What is a congenital nevus?


A congenital nevus (plural nevi) is a medical term for a mole found on an individual since birth. This is an extremely common birthmark which occurs in around 1% of all new-borns. Most of these are relatively small (less than 1.5 cm). In some cases, the nevus can be bigger than the size of an outstretched palm, or even large parts of the torso and have excessive hair growth on the surface. A nevus larger than an outstretched palm is usually considered “Large”, while one which covers much of the torso is considered “Giant”.

Why remove them?

In most cases, congenital nevi are harmless by nature and will not affect the daily lives of an individual. However, many might want to remove them for aesthetic reasons, especially they are unusually large, hairy or located at conspicuous places such as the face.

Although rare, individuals with congenital nevi, especially large ones, have a slightly increased risk of melanoma, a type of skin cancer occurring in pigment producing cells. Hence, it might be wise to remove some moles, especially the larger ones to reduce the risks of melanoma.

Congenital melanocytic nevus (Cancerous moles)

As congenital nevi are atypical agglomerations of pigment cells on the skin, it presents an increased risk of developing melanoma than individuals without them. If you are worried about a potentially cancerous nevus, the “ABCDE rule” listed below can be a quick and rough guideline:

Asymmetry: Irregular shape (if a line is drawn down its middle, both halves look different and would not match each other)
Border: Edges are not well-defined and tend to be uneven, which fades into the surrounding skin
Colour: No uniform colour throughout
Diameter: Bigger than ¼ inches (~6mm) across
Evolution: Changes in shape, colour, size, surface or symptoms over time (becoming itchy, painful or begins to bleed)

The more “ABCDE” characteristics your congenital nevus have, there more likely it is to be a cancerous one. However, even nevi that check all 5 on the list can be a benign one. You should always consult a doctor if you are worried that you may have a cancerous mole. At Clifford, our experienced doctors are able to check the mole for you and remove them.

Methods of removal

1. Laser treatment

Laser treatment is usually second in line if topical treatment is deemed to be ineffective. The pigment molecules in the mole is broken down using a medical laser specifically designed for this purpose. Slight effects can be seen after one session, but multiple sessions are usually required to remove the mole completely.

2. Shaving excision

This is the least invasive out to the surgical methods of congenital nevus removal. Most surface level and minor raised nevi can be removed by carefully shaving it down using a sharp surgical scalpel or razor. The scar from shaving excision is usually less noticeable, and wounds typically heal in about 1 to 2 weeks after the superficial scab falls off. Unlike laser and topical treatments, surgical excision methods produce results immediately, after the wounds heal.

3. Cutting excision

For congenital nevi which are large, highly elevated, have deep roots or potentially cancerous, cutting excision is usually required as it is the most complete removal method by far. The entirety of the nevus is cut out with a scalpel or surgical scissors, and the remaining skin is stitched up. Cutting incision is the most invasive, but the mole also has the least chance of recurrence.


What are the differences between the different methods of mole removal?

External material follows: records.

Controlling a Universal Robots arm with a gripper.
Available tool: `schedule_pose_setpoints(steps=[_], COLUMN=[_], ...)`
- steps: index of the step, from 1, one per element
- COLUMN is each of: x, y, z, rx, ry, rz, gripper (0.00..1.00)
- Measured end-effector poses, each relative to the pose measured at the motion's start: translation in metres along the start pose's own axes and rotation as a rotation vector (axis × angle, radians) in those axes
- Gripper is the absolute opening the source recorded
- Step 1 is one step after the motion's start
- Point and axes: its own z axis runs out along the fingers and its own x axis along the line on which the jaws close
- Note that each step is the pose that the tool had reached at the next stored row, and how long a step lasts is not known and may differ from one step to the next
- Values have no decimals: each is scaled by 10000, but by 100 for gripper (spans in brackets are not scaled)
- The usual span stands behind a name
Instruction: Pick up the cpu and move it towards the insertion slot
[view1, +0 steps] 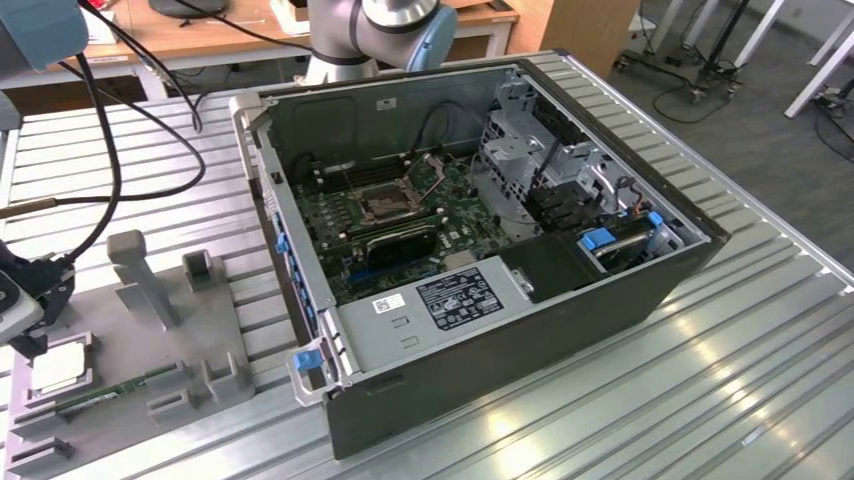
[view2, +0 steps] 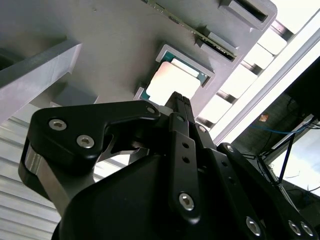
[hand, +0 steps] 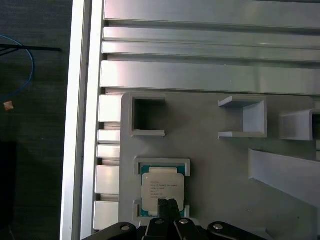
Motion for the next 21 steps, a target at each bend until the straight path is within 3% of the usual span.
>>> schedule_pose_setpoints(steps=[3,4,6,7,8,13,14,21], x=[0,0,0,0,0,0,0,0], y=[0,0,0,0,0,0,0,-3], z=[1,1,1,1,1,2,2,84], rx=[0,0,0,0,0,0,0,-1], ry=[-1,-1,-1,0,0,0,0,-1], rz=[0,0,0,0,0,0,0,0], gripper=[24,24,35,35,47,58,65,65])
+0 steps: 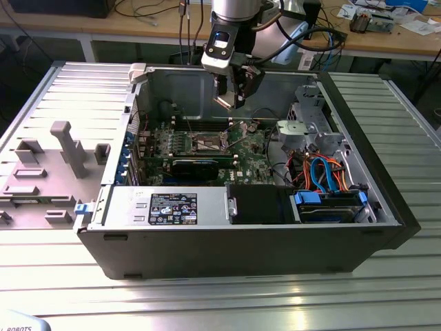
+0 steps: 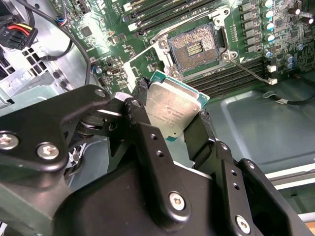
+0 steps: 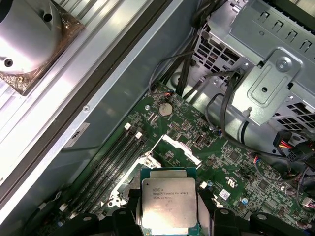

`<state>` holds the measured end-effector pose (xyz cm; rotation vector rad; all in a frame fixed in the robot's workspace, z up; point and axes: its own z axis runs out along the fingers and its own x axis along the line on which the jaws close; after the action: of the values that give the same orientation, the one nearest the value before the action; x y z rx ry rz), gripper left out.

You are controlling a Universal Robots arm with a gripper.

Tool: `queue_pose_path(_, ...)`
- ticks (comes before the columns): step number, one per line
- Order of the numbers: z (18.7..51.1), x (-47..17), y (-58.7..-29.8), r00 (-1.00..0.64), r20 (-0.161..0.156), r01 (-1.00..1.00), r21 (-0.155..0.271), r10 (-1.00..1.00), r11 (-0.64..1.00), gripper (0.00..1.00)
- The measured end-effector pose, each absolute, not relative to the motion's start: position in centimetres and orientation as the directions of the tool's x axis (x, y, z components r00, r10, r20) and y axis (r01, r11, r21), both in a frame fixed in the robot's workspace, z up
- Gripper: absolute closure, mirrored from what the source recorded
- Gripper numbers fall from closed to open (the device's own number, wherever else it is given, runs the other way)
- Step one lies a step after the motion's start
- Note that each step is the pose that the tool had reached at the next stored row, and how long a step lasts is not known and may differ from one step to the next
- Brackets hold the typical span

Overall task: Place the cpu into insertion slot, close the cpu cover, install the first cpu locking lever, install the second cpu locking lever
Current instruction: 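Place the cpu into insertion slot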

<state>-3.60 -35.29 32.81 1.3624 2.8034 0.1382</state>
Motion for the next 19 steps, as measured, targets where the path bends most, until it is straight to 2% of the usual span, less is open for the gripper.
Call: queue_pose_path(19,32.76,-3.60,-35.28,-0.607,0.019,0.793,0.089,0.795,0.603,0.46)
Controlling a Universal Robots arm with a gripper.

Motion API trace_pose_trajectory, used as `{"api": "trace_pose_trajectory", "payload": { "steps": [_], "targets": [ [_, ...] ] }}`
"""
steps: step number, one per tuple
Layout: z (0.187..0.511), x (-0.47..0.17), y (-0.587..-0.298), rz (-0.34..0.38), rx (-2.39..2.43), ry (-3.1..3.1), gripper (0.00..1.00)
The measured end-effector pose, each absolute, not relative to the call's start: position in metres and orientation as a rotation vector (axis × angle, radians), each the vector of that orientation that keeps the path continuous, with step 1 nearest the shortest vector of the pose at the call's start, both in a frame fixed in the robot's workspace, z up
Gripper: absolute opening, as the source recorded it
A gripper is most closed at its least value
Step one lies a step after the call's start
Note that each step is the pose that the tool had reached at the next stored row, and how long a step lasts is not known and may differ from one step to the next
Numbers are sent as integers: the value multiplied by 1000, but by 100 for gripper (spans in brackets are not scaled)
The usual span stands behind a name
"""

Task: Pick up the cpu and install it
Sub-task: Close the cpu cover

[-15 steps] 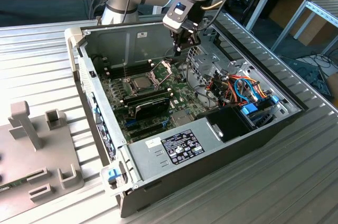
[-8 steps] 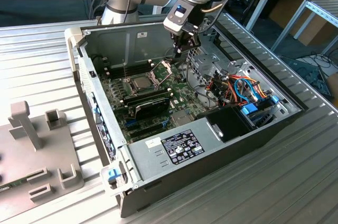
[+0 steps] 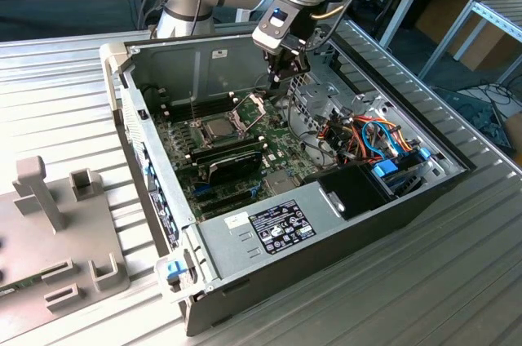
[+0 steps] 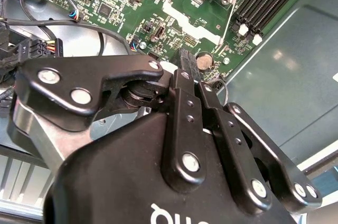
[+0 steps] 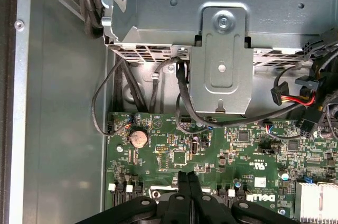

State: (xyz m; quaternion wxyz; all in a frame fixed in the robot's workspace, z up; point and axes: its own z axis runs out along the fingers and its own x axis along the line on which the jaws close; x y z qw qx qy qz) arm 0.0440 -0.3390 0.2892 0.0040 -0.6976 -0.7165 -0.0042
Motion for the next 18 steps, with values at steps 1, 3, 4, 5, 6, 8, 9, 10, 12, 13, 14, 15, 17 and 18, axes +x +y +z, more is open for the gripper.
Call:
{"api": "trace_pose_trajectory", "payload": {
  "steps": [1,3,4,5,6,8,9,10,12,13,14,15,17,18],
  "targets": [
    [289,44,-339,-13,-2186,-2245,11],
    [288,46,-339,-13,-2186,-2245,11],
    [275,47,-339,-13,-2186,-2245,11],
    [259,47,-339,-13,-2186,-2245,11],
    [253,46,-339,-13,-2186,-2245,11],
    [253,45,-339,-13,-2186,-2245,11],
    [253,45,-339,-13,-2186,-2245,11],
    [253,44,-339,-13,-2186,-2245,11],
    [253,43,-339,-13,-2186,-2245,11],
    [253,43,-339,-13,-2186,-2245,11],
    [253,43,-339,-13,-2186,-2245,11],
    [253,42,-339,-13,-2186,-2245,11],
    [253,42,-339,-13,-2186,-2245,11],
    [253,42,-339,-13,-2186,-2245,11]
  ]
}}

Type of removal Topical treatment Laser treatment Shaving excision Cutting excision


Lowest ------------------------------------------------------------------------- Highest
Suitable for Small, surface level moles Small, surface level moles Small to medium surface level or mildly raised moles Large, highly elevated, deep-rooted or potentially cancerous moles
Results seen After several sessions After several sessions Immediately Immediately


Lowest ------------------------------------------------------------------------- Highest
Possibility of recurrence Lowest ------------------------------------------------------------------------- Highest 

Is the procedure painful?

Topical or local anaesthesia will be administered as required for all treatments so there will be minimal discomfort.

Is there any downtime?

There will be minimal downtime for all treatment types.

Mild redness may be expected after topical and laser treatment, which will usually subside in a few hours

Shaving and cutting excisions will leave visible wounds, but these are usually indistinguishable from general wounds, and will heal in about 1 to 2 weeks.

Are there any side effects/possible complications?

Side effects from congenital nevus removal are rare, and patients usually recover completely without complications.

Some individuals with sensitive skin may react excessively to topical and laser treatment. Please contact our doctor immediately if severe skin irritation occurs

Inflammation and Infection may occur in surgical excision methods, but these can be avoided with good post-care.

What should I take note of after the procedure?

Follow the post-care instructions given by the doctor closely to minimise the risks of infection. The doctor may also prescribe some post-care antibiotics and antiseptic to help with this.